Nevertheless, even the Ukrainians are letting out positive “official” news about the Kharkiv offensive. They are managing expectations. Whereas the expected offensive continues to strangle a Russian army in relative slow silence, this unexpected offensive is hammering a Russian army to pieces quickly, out loud. As we see, the combination is having a shock effect on Russians.
A press release today mentioned “at least 15” instances of Russians trying to escape encirclement in civilian clothes. This is consistent with social media posts from the right bank of the Oskil River showing scores of prisoners at a time, including at least one two-star general. In this Twitter thread, Trent Telenko explains just how much of an intelligence coup this capture may actually represent.
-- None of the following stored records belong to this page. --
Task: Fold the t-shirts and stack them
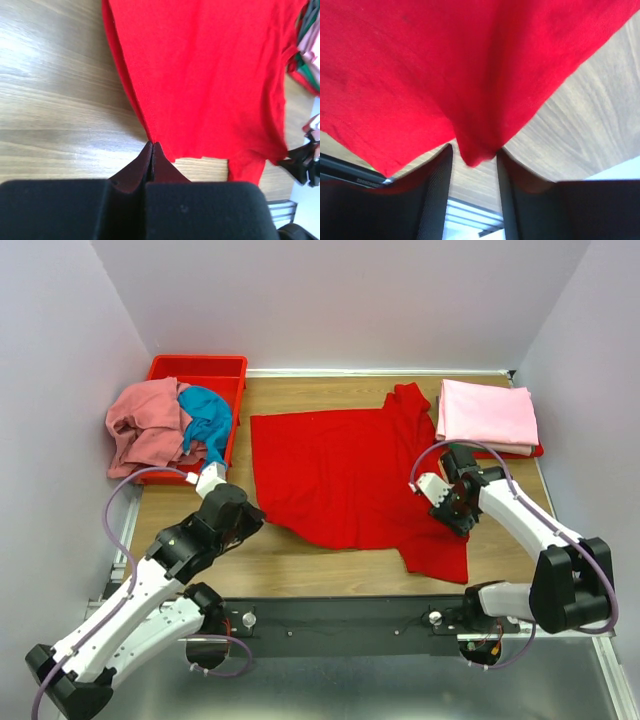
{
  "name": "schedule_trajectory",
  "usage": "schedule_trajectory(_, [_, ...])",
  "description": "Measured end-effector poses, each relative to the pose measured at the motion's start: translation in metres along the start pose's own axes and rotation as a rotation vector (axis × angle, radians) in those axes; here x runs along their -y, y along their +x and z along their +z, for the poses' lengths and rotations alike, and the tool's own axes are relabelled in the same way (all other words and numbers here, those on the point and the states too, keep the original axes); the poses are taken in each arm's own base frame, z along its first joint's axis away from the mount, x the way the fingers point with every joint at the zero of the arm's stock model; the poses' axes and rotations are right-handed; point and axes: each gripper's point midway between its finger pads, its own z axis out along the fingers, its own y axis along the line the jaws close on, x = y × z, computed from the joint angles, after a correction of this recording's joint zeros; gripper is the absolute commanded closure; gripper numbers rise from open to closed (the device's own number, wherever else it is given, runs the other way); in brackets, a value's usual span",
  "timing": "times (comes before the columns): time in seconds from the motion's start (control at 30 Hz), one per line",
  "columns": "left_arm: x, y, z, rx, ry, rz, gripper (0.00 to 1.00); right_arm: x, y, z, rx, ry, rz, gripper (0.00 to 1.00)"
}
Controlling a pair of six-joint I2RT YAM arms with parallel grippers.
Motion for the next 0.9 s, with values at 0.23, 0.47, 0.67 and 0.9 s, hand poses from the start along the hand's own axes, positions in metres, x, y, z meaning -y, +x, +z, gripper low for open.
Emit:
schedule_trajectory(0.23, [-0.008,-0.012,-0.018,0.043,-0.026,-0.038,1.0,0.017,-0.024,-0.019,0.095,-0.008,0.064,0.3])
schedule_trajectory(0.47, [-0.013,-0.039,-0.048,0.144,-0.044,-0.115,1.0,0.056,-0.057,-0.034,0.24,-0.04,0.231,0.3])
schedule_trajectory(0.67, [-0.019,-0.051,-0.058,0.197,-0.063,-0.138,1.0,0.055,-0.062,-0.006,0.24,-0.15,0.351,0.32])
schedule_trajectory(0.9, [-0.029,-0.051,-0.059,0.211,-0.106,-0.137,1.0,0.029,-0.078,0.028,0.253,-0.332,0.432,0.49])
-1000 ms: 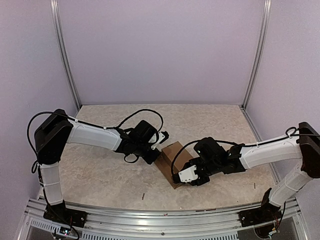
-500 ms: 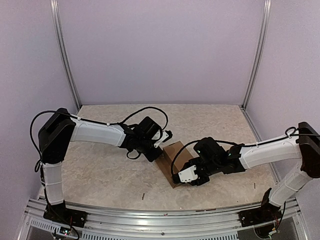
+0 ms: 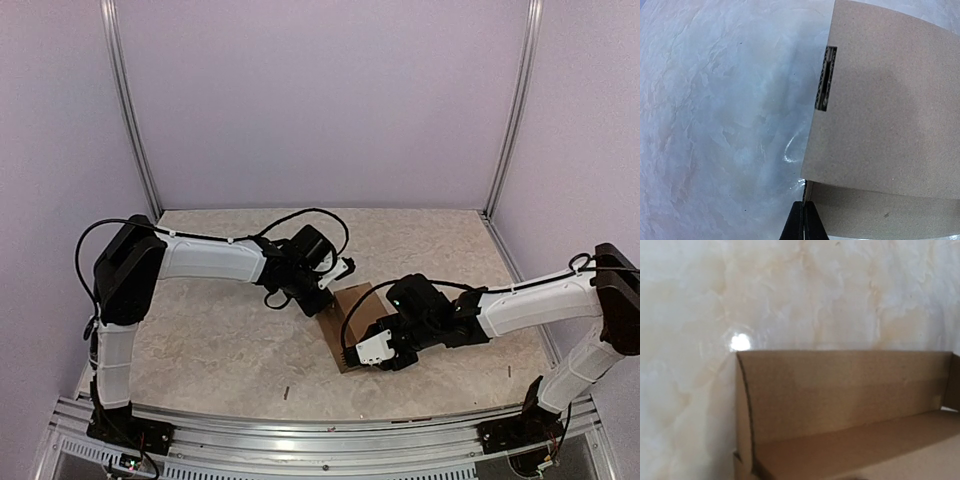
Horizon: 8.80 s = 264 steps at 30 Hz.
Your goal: Fold the paper box
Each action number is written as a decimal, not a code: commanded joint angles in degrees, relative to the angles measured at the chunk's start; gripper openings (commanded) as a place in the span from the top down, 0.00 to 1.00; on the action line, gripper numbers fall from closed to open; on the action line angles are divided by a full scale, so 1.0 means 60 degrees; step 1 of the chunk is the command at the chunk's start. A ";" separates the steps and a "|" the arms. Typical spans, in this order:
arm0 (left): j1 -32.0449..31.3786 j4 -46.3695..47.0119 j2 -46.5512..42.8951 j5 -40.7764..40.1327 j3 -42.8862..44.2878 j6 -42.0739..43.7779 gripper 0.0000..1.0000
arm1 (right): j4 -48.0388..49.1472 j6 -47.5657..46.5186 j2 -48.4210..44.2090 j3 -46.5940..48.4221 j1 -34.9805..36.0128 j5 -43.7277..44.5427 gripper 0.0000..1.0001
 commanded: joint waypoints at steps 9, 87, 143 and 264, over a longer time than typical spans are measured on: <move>-0.0016 -0.0351 -0.0033 0.0290 0.0044 0.0005 1.00 | -0.1930 0.0281 0.0099 -0.0276 -0.0028 -0.0208 0.52; 0.0164 0.3929 -0.3322 0.1535 -0.5397 -0.3415 0.65 | -0.1877 -0.0372 -0.0058 -0.0372 0.0060 0.0129 0.42; -0.0090 0.3427 -0.2214 0.0870 -0.4283 -0.2378 1.00 | -0.2090 -0.0258 0.0239 -0.0234 0.0061 -0.0213 0.56; 0.0328 -0.2490 0.0409 0.1827 0.1296 -0.1343 1.00 | -0.2364 0.1927 0.0923 0.0965 0.0333 0.1262 0.46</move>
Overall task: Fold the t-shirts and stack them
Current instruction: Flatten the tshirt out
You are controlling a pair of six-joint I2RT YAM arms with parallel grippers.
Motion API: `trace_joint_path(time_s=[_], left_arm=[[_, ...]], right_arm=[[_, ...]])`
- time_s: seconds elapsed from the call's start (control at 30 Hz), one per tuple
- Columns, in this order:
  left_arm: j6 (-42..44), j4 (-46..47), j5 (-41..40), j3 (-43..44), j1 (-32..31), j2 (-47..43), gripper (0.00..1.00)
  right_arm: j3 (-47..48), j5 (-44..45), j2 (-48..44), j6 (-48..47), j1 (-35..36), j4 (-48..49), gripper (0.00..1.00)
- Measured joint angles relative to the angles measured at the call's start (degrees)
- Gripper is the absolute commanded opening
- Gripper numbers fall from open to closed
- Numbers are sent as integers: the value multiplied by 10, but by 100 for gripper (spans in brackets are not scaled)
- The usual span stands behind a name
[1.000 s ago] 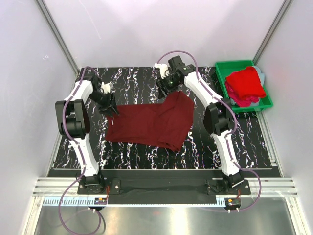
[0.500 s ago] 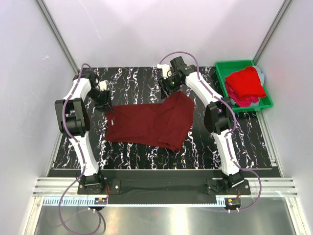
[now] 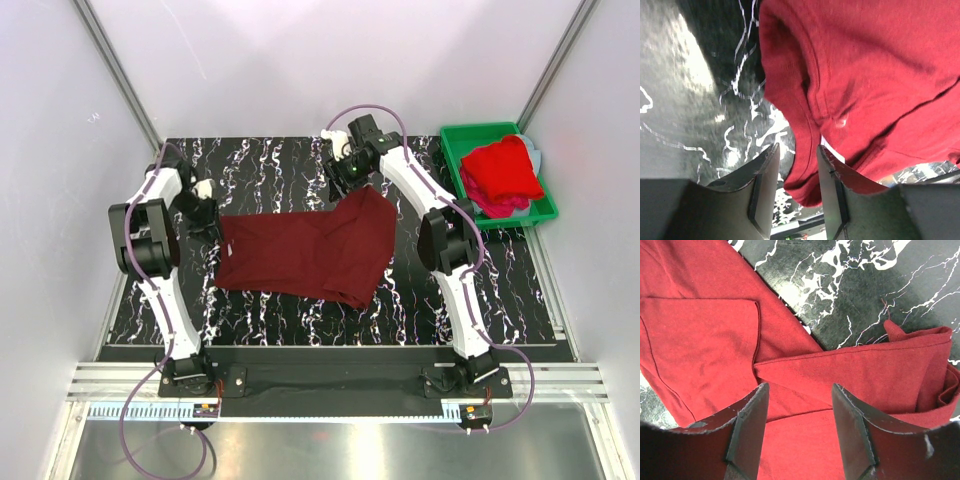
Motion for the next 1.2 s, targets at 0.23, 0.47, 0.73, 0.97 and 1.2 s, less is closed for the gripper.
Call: trace_joint_path(time_s=[0.23, 0.47, 0.73, 0.97, 1.2], left_arm=[[-1, -13, 15, 14, 0, 42, 39], [0, -31, 50, 44, -1, 72, 0], [0, -22, 62, 175, -52, 90, 0], [-24, 52, 60, 351, -89, 63, 0], [-52, 129, 63, 449, -126, 25, 0]], right_arm=[[-5, 5, -20, -2, 0, 0, 61], [-5, 32, -39, -2, 0, 5, 58], [-11, 90, -96, -2, 0, 24, 57], [-43, 133, -152, -9, -5, 39, 56], [-69, 175, -176, -12, -34, 49, 55]])
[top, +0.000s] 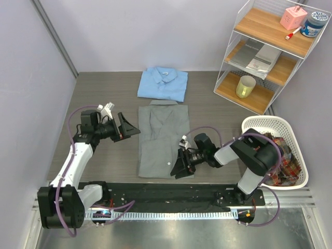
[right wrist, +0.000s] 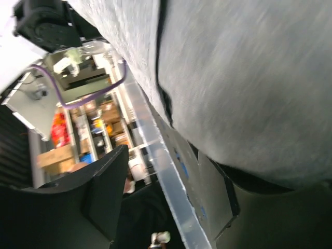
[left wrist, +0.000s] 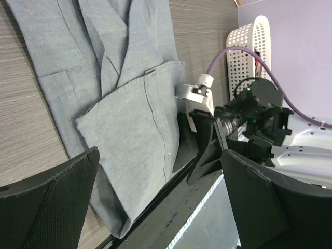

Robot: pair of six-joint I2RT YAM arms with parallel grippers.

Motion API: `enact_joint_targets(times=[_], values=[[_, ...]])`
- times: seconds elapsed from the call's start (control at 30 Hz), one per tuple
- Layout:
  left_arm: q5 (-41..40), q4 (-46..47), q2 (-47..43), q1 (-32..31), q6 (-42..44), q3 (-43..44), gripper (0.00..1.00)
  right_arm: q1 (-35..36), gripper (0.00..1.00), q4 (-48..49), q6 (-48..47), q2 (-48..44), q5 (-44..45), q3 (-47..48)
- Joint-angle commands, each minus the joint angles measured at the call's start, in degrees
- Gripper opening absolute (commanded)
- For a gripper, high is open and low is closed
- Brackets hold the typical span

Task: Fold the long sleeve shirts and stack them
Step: Fold the shirt

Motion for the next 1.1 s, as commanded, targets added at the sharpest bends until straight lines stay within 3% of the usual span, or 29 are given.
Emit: enact_joint_targets(times=[0.0,0.1,0.2,0.23,0.3,0.37,0.4,0.43,0.57,0.6,0.67,0.8,0.87,0.97,1.07], values=[[1.9,4.1,1.4,0.3,0.4,2.3,1.00,-1.7,0.61,3.6,1.9,8.4,1.8,1.9],[2.9,4.6,2.5,0.2,0.9,3.0,1.00,-1.3,0.56,9.1,6.5,11.2,-2.1,3.5],[5.6,2.4,4.1,-0.2,3.9,6.8,1.00,0.0,0.56,9.4,9.2,4.6,-4.2,4.9],[5.9,-3.6,4.8,-0.4,9.4,8.8,1.00,0.2,0.56,7.4,9.0,-1.2,-4.5,5.7],[4.0,-10.0,6.2,-2.6,18.1,15.4,1.00,0.3,0.55,-7.5,0.8,-6.3,-3.1,10.3],[0.9,-19.5,6.5,-3.5,33.3,20.9,1.00,-0.1,0.54,-19.7,-5.5,-10.4,-0.2,14.2],[0.4,-23.3,6.3,-4.7,39.1,22.0,1.00,-0.3,0.52,-23.2,-10.2,-10.4,1.5,18.2],[-0.9,-26.4,5.9,-5.7,51.7,22.8,1.00,-0.4,0.51,-24.6,-12.1,-9.8,2.1,19.8],[-9.6,-36.9,0.6,-15.4,74.2,19.2,1.00,-0.6,0.42,-30.7,-21.6,-1.6,3.7,28.5],[-14.0,-36.7,-3.5,-21.2,76.9,17.2,1.00,-0.6,0.40,-30.7,-23.6,2.1,3.8,31.3],[-19.9,-32.6,-8.1,-27.9,78.3,9.7,1.00,-0.6,0.38,-32.9,-25.4,6.4,4.5,34.5],[-40.8,-18.3,-15.3,-49.9,76.8,-0.7,1.00,-1.0,0.33,-35.3,-30.5,14.9,5.5,40.4],[-45.4,-16.4,-14.1,-60.2,74.1,-3.3,1.00,-1.1,0.31,-35.2,-31.4,17.4,5.4,41.0],[-54.7,-10.8,-10.5,-70.8,71.8,-6.1,1.00,-1.3,0.30,-33.9,-30.1,21.2,3.7,40.4],[-59.6,-4.7,-6.2,-76.6,70.5,-7.6,0.99,-1.5,0.30,-31.7,-29.4,22.9,3.0,39.7]])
Although I cannot account for every particular in his thread, Telenko is not wrong about the implications here. If Gen. Sychevoi was in fact captured alive, it suggests that his headquarters may have also been captured intact, in which case there will absolutely be a bonanza of intelligence information.
Document destruction takes time. It is difficult to make paper stacks burn completely unless you shred them first or control the burning process by hand. Machinery is needed to destroy hard drives. Thus efficient destruction is a complex activity that requires crew training, never a Russian strong point.
So yes, Ukraine likely has captured a trove of intelligence, some of which may be used to damage Russia for years to come even after this war.
As an inflection point, however, the importance of Kupyansk is not the captured intelligence or tanks, the destroyed weapons and killed or captured Russians of whatever rank, or the impressive swath of ground reclaimed in a five-day operation after such an immobile and protracted war of attrition.
The true importance of this little town is that by controlling the rail junction it lies on, Ukraine has added hundreds of miles of railroad distance to Russian logistics everywhere else in Ukraine. Russians cannot operate far from a railroad. All things needful for Russian armies this winter — food, fuel, ammunition — now deployed across the entire southern front of Ukraine, from Bakhmut to Kherson, will now have to travel much farther, jammed onto a smaller number of rail lines, that Ukraine can interdict with long-range weapons and partisans.
According to the meteorologists, in four weeks the temperature in eastern Ukraine should drop below 50 degrees Fahrenheit (9 C). Russians are tough, but they are not supermen. Russian logistics are terrible on a good day and now they are only going to get worse everywhere that Russian armies are fighting. In time, they can all break, or be broken.